5. What is "RTO" (Recovery Time Objective)?

The maximum acceptable length of time that your application can be offline (downtime).

If RTO is 1 hour, your disaster recovery plan must restore service within 1 hour.

6. What is "RPO" (Recovery Point Objective)?

The maximum acceptable amount of data loss measured in time (e.g., "5 minutes of data").

RPO dictates your backup frequency (e.g., every 5 minutes).

7. How does "Exponential Backoff" help during an outage?

It progressively increases the wait time between retries (e.g., 1s, 2s, 4s) to allow the failing system to recover.

This prevents a "thundering herd" from overwhelming a struggling service.

8. What is a "Circuit Breaker" pattern?

A mechanism that detects failures and temporarily stops the application from trying to execute the failing operation.

It protects the system from cascading failures by failing fast.

9. What is a "Post-Mortem"?

A blameless written record of an incident, its root cause, and actions taken to prevent recurrence.

The goal is learning and system improvement, not punishment.

10. In the context of the Golden Signals, what is "Saturation"?

A measure of your system fraction, emphasizing the resources that are most constrained (e.g., CPU utilization or Queue depth).

Saturation tells you how "full" your service is.

11. What is "Jitter" in the context of retries?

Adding a random amount of time to the wait interval to desynchronize retry attempts from multiple clients.

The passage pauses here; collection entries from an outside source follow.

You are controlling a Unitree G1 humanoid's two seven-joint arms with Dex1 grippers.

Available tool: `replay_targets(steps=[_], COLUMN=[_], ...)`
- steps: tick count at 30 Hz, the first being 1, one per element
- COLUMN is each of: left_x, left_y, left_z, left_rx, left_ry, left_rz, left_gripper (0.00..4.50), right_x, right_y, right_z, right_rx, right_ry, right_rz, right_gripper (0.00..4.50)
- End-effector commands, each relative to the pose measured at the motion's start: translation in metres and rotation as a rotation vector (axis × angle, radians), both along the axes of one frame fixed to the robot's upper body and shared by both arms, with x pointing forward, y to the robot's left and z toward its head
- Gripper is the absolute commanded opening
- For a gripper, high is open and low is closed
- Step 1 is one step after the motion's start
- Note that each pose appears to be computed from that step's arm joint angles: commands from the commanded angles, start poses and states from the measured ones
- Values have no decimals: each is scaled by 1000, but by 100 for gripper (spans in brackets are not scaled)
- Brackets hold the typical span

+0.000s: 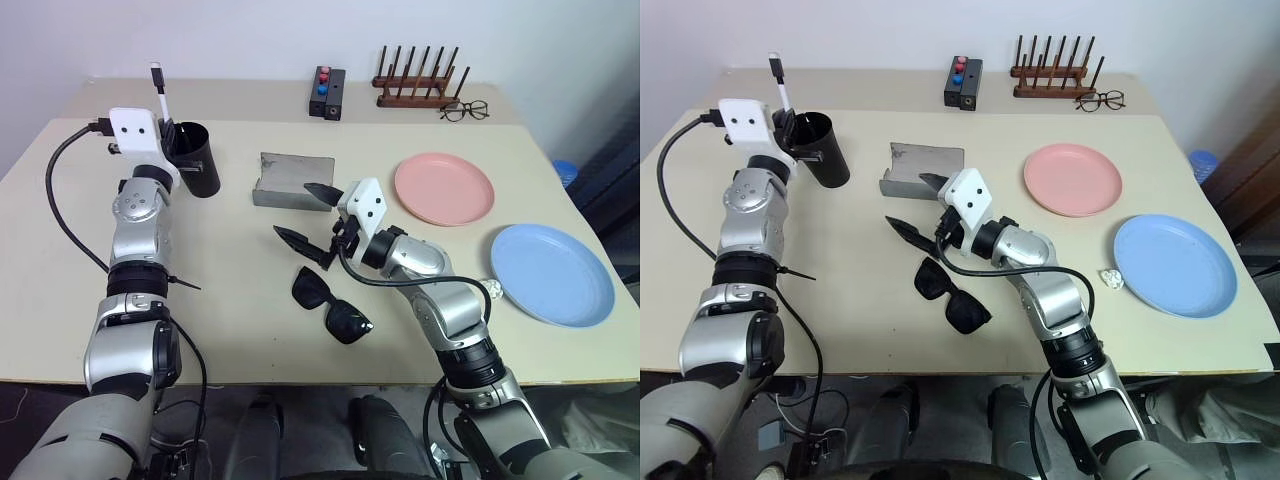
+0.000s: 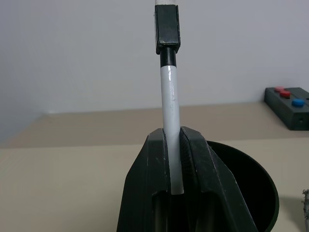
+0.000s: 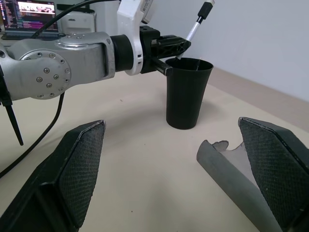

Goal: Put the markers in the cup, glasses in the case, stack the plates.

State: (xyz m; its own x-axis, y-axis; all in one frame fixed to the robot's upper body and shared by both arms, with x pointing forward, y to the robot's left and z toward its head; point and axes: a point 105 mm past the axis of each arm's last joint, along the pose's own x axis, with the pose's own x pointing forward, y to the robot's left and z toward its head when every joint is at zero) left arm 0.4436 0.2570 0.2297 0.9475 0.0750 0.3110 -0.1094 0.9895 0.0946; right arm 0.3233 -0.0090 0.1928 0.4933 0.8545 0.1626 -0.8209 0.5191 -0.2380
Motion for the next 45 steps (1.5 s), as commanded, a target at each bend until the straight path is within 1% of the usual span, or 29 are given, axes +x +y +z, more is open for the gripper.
replay_targets(steps=[1,3,7,12,15,18,21,23,24,25,27,28,29,31,34,36,40,45], left_x=[-2,-2,-2,-2,-3,-7,-11,-15,-17,-18,-18,-15,-11,-7,-4,-2,1,3], left_y=[-1,-1,-2,-3,-3,-14,-39,-61,-70,-80,-101,-106,-110,-118,-126,-127,-130,-134], left_z=[11,10,8,7,11,32,52,60,60,57,42,34,21,2,-30,-40,-54,-62], left_rx=[2,2,-8,-29,-41,-62,-62,-21,7,35,150,152,111,78,148,188,214,256], left_ry=[-45,-42,-39,-42,-61,-125,-163,-146,-120,-78,53,130,235,378,588,651,750,792], left_rz=[-3,2,1,0,1,-64,-226,-367,-424,-484,-594,-618,-658,-708,-747,-751,-789,-811], left_gripper=[49,125,319,319,319,319,319,375,411,447,447,447,447,447,447,447,447,447], right_x=[-2,-3,-3,-4,-4,-3,-2,0,0,0,1,2,2,1,-5,-9,-25,-32], right_y=[-1,-1,-1,-1,-1,-3,-7,-10,-10,-11,-13,-15,-16,-19,-25,-30,-48,-62], right_z=[15,15,14,13,13,13,12,12,12,13,13,14,14,14,11,8,-5,-12], right_rx=[35,34,31,27,27,21,12,8,7,6,3,1,-5,-17,-65,-96,-208,-259], right_ry=[-52,-51,-49,-46,-45,-44,-44,-45,-46,-47,-50,-52,-54,-57,-52,-44,2,33], right_rz=[-1,-1,0,3,4,-2,-11,-17,-19,-20,-26,-29,-31,-28,-3,13,66,48], right_gripper=[450,450,450,450,450,450,450,450,450,450,450,450,450,450,450,450,450,450])
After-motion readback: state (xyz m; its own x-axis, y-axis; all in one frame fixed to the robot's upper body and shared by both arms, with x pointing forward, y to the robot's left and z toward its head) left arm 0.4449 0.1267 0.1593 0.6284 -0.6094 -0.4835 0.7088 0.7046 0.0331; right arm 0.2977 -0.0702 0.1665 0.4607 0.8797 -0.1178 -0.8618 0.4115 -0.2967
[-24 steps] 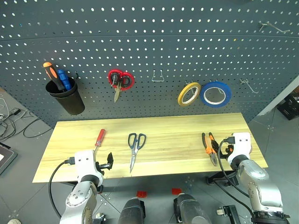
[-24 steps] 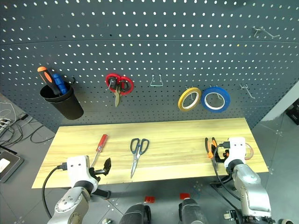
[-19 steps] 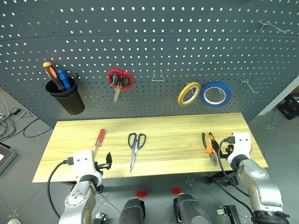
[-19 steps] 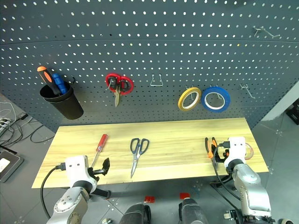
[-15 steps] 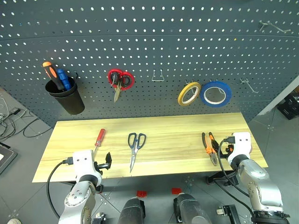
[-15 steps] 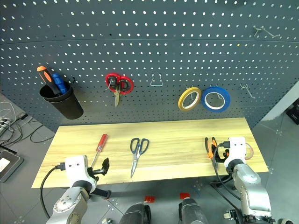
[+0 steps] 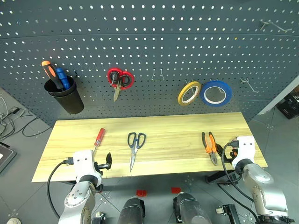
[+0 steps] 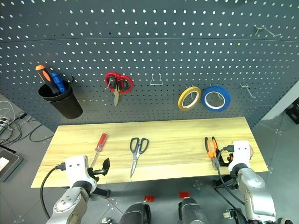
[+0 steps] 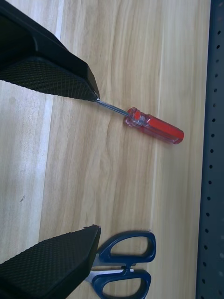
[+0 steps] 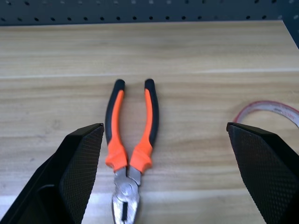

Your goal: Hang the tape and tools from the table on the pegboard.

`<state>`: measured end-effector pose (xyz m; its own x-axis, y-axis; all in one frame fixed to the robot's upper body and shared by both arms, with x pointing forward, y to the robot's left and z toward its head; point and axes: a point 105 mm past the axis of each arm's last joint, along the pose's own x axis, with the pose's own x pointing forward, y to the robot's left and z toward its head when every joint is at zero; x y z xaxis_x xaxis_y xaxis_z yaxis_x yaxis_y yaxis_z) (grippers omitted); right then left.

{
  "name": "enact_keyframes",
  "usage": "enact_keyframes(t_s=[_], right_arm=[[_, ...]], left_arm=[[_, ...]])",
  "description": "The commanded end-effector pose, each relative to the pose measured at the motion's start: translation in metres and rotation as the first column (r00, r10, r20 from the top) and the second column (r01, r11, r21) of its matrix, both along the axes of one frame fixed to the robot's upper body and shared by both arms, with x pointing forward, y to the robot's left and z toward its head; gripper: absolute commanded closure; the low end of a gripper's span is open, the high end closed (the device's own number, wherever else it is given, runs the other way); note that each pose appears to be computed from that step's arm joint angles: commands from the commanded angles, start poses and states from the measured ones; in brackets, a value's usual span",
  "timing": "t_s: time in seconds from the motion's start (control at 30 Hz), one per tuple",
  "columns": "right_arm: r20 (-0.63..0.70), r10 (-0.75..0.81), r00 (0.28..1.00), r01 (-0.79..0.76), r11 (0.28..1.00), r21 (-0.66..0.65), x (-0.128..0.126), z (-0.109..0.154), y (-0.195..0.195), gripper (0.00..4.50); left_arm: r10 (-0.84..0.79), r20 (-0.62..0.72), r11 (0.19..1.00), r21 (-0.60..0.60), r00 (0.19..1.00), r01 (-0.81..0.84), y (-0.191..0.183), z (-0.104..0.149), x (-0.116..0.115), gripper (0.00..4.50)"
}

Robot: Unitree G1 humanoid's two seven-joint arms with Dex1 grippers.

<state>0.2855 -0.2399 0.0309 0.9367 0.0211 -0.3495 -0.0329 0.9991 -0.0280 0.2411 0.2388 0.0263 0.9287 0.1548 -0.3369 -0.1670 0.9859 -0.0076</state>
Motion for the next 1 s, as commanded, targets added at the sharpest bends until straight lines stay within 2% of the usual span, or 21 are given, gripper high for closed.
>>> enact_keyframes(t_s=[0.03, 0.5, 0.6, 0.67, 0.73, 0.87, 1.0], right_arm=[[0.056, 0.004, 0.998, -0.003, 1.0, -0.024, 0.0, 0.015, -0.004, 0.0], [0.041, 0.027, 0.999, -0.024, 0.997, -0.069, 0.002, 0.014, -0.009, 0.0], [0.022, 0.077, 0.997, -0.073, 0.989, -0.131, 0.005, 0.015, -0.011, 0.0], [0.008, 0.084, 0.996, -0.082, 0.987, -0.139, 0.008, 0.017, -0.017, 0.0], [-0.008, 0.082, 0.997, -0.082, 0.984, -0.157, 0.012, 0.022, -0.026, 0.0], [-0.034, 0.086, 0.996, -0.09, 0.98, -0.178, 0.021, 0.033, -0.039, 0.0], [-0.059, 0.09, 0.994, -0.1, 0.973, -0.206, 0.033, 0.045, -0.046, 0.0]], left_arm=[[-0.008, 0.042, 1.0, 0.005, 0.999, 0.008, 0.0, 0.011, 0.001, 0.03], [-0.022, 0.04, 1.0, 0.023, 0.999, 0.021, 0.0, 0.012, 0.001, 0.03], [-0.123, 0.051, 0.991, 0.052, 0.991, 0.12, -0.006, 0.02, 0.01, 0.03], [-0.251, 0.07, 0.966, 0.073, 0.965, 0.246, -0.021, 0.029, 0.021, 0.03], [-0.408, 0.097, 0.913, 0.057, 0.908, 0.404, -0.045, 0.039, 0.034, 0.03], [-0.694, 0.114, 0.72, 0.086, 0.711, 0.689, -0.102, 0.055, 0.056, 0.03], [-0.847, 0.15, 0.527, 0.117, 0.509, 0.842, -0.146, 0.071, 0.075, 0.03]])
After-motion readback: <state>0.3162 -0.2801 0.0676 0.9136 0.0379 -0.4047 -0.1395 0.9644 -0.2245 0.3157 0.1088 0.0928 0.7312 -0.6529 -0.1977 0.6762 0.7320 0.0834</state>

Jitter smoothes out traffic spikes caused by synchronized retries.

12. Which AWS service acts as a "Dead Letter Queue" (DLQ) for failed Lambda invocations?

Amazon SQS or SNS.

DLQs capture messages that could not be processed so they can be analyzed later.

13. What is "Distributed Tracing"?

A method to track a request as it propagates across microservices to identify performance bottlenecks.

AWS X-Ray is a tool for distributed tracing.

14. What does a "504 Gateway Timeout" error typically indicate?

The load balancer (or proxy) did not receive a timely response from the upstream server (backend).

It usually means the backend is too slow or hung (idle timeout exceeded).

15. What is "SLA" (Service Level Agreement)?

A contract with the customer that promises a certain level of availability (e.g., 99.9%) and usually includes financial penalties.

SLO is the internal goal; SLA is the external promise.

16. How does AWS Auto Scaling prevent "Oscillation" (flapping)?

Using a "Cool-down" period to pause scaling actions for a set time after the previous action.

Cool-downs allow the system to stabilize before making another decision.

17. What is "Infrastructure as Code" (IaC)?

Managing and provisioning computer data centers through machine-readable definition files, rather than physical hardware configuration or interactive configuration tools.

IaC (Terraform, CloudFormation) ensures reproducibility and reduces drift.

18. What is the "Blast Radius" of a failure?

The percentage of users or systems impacted by a specific component failure.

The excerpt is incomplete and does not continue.